(PROVIDED MATERIAL begins)

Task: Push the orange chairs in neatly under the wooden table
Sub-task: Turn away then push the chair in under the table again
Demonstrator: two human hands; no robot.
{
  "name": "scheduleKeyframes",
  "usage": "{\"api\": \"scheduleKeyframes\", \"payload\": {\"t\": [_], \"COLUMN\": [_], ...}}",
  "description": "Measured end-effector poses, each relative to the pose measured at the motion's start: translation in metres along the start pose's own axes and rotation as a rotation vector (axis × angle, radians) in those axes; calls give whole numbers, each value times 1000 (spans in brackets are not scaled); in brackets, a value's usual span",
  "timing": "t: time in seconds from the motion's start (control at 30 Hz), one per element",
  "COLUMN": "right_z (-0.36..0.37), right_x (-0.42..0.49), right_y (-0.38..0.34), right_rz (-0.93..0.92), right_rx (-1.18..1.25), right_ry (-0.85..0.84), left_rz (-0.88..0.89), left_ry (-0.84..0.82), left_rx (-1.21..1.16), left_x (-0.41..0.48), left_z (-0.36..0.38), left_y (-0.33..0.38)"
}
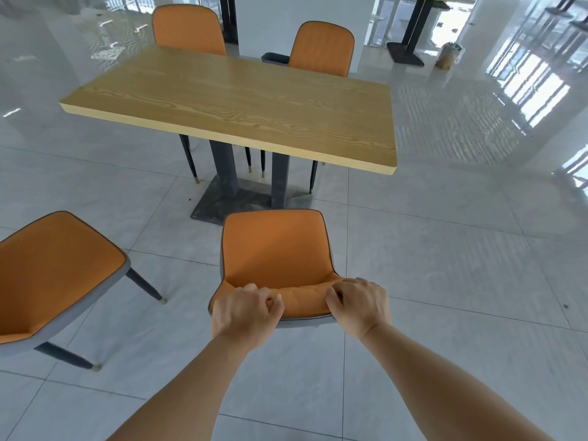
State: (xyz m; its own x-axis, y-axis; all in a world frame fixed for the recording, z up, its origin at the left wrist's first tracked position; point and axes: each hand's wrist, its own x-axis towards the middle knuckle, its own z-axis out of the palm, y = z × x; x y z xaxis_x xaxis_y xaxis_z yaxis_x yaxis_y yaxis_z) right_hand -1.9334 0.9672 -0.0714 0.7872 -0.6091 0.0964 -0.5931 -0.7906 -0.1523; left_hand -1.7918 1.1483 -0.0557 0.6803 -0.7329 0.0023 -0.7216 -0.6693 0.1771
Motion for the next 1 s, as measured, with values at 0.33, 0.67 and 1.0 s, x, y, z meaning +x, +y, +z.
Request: {"api": "scheduleKeyframes", "payload": {"t": [0.33,0.67,1.0], "right_z": [19,17,24], "right_x": [36,88,126], "right_y": [35,62,70], "right_rz": [-135,-185,-181], "right_rx": [135,167,198], "right_ry": [251,283,333], "left_rz": [66,30,88], "left_ry": [293,336,485], "left_rx": [-53,-61,-102], "left_x": [29,75,114], "left_z": [26,30,39], "left_y": [14,34,30]}}
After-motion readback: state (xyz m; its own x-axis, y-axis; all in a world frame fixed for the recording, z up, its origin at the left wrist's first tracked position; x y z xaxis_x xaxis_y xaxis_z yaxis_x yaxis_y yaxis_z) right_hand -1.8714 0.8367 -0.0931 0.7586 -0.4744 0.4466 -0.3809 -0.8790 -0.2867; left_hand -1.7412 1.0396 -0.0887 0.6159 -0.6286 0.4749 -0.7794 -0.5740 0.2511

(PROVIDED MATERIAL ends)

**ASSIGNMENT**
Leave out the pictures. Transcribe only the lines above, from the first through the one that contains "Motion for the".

**SOLUTION TO THIS TASK**
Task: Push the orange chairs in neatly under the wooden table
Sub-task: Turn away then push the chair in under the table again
Demonstrator: two human hands; no robot.
{
  "name": "scheduleKeyframes",
  "usage": "{\"api\": \"scheduleKeyframes\", \"payload\": {\"t\": [_], \"COLUMN\": [_], ...}}",
  "description": "Measured end-effector poses, each relative to the pose measured at the motion's start: translation in metres along the start pose's own axes and rotation as a rotation vector (axis × angle, radians) in those axes; calls give whole numbers, each value times 1000 (spans in brackets are not scaled); in brackets, a value's usual span",
  "timing": "t: time in seconds from the motion's start (control at 30 Hz), one per element",
  "COLUMN": "right_z (-0.36..0.37), right_x (-0.42..0.49), right_y (-0.38..0.34), right_rz (-0.93..0.92), right_rx (-1.18..1.25), right_ry (-0.85..0.84), left_rz (-0.88..0.89), left_ry (-0.84..0.82), left_rx (-1.21..1.16), left_x (-0.41..0.48), left_z (-0.36..0.38), left_y (-0.33..0.38)"
}
State: (xyz m; its own x-axis, y-axis; all in a world frame fixed for the recording, z up, its origin at the left wrist's first tracked position; point and axes: each hand's wrist, its own x-axis towards the middle knuckle, its own z-axis out of the palm, y = z × x; x y z xaxis_x xaxis_y xaxis_z yaxis_x yaxis_y yaxis_z) right_hand -1.9334 0.9672 -0.0714 0.7872 -0.6091 0.0964 -0.5931 -0.7906 -0.1523; left_hand -1.7918 1.1483 -0.0557 0.6803 -0.7329 0.0023 -0.7216 -0.6693 0.1771
Motion for the next 1 s, as measured, with values at 0.33, 0.67 and 1.0 s, x, y, z meaning +x, +y, +z.

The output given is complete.